(REQUIREMENT)
Which lines of the material hold the word "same"? Copy each one.

::: GIVEN MATERIAL :::

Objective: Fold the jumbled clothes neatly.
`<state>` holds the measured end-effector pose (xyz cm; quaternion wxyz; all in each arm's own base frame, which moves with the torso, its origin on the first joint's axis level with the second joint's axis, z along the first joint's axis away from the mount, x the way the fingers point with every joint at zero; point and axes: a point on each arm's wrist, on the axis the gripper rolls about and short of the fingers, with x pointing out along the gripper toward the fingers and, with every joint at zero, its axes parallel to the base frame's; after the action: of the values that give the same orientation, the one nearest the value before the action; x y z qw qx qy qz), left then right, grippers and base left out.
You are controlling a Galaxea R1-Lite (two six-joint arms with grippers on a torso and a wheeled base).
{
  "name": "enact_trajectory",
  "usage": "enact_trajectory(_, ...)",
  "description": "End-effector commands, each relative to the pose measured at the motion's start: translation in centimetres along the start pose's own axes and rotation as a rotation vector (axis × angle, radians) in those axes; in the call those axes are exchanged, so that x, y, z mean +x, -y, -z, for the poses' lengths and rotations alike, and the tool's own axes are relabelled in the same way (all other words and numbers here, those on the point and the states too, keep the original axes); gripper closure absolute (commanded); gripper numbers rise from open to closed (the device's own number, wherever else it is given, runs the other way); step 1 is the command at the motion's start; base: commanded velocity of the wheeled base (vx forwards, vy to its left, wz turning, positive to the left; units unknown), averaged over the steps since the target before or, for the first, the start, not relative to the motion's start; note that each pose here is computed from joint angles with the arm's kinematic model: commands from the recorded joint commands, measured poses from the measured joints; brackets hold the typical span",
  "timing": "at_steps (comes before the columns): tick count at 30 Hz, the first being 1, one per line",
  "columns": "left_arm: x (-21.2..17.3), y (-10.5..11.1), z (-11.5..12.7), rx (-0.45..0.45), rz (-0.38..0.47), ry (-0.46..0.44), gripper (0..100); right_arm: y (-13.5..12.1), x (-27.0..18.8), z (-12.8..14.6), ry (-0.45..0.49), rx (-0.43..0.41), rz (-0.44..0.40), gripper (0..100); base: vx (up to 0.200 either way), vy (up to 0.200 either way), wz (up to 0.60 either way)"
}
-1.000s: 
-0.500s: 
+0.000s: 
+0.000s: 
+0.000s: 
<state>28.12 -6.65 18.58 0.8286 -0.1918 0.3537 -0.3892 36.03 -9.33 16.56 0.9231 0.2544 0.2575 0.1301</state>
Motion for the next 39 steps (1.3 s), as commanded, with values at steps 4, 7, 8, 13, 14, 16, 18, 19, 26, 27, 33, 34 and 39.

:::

(SOLUTION)
`<state>` holds the measured end-effector pose (xyz cm; quaternion wxyz; all in each arm's own base frame, which moves with the torso, its origin on the first joint's axis level with the second joint's axis, z along the first joint's axis away from the mount, x the way the fingers point with every joint at zero; point and axes: a point on each arm's wrist, on the axis the gripper rolls about and short of the fingers, with x pointing out along the gripper toward the fingers and, with every joint at zero, its axes parallel to the base frame's; after the action: of the values that give the same orientation, the one nearest the value before the action; x y z qw qx qy qz), left then right, grippers and base left out.
  "description": "End-effector commands, each relative to the pose measured at the motion's start: translation in centimetres along the start pose's own axes and rotation as a rotation vector (axis × angle, radians) in those axes; in the call those axes are exchanged, so that x, y, z mean +x, -y, -z, for the poses' lengths and rotations alike, and the tool's own axes are relabelled in the same way (all other words and numbers here, those on the point and the states too, keep the original axes); gripper closure absolute (commanded); gripper numbers rise from open to closed (the device's own number, wherever else it is given, runs the other way); step 1 is the command at the motion's start; base: commanded velocity of the wheeled base (vx forwards, vy to its left, wz turning, positive to the left; units unknown), averaged over the steps since the target before or, for the first, the start, not relative to the motion's start; note that each pose here is computed from joint angles with the arm's kinematic model: commands from the recorded joint commands, measured poses from the measured joints; brackets hold the typical span",

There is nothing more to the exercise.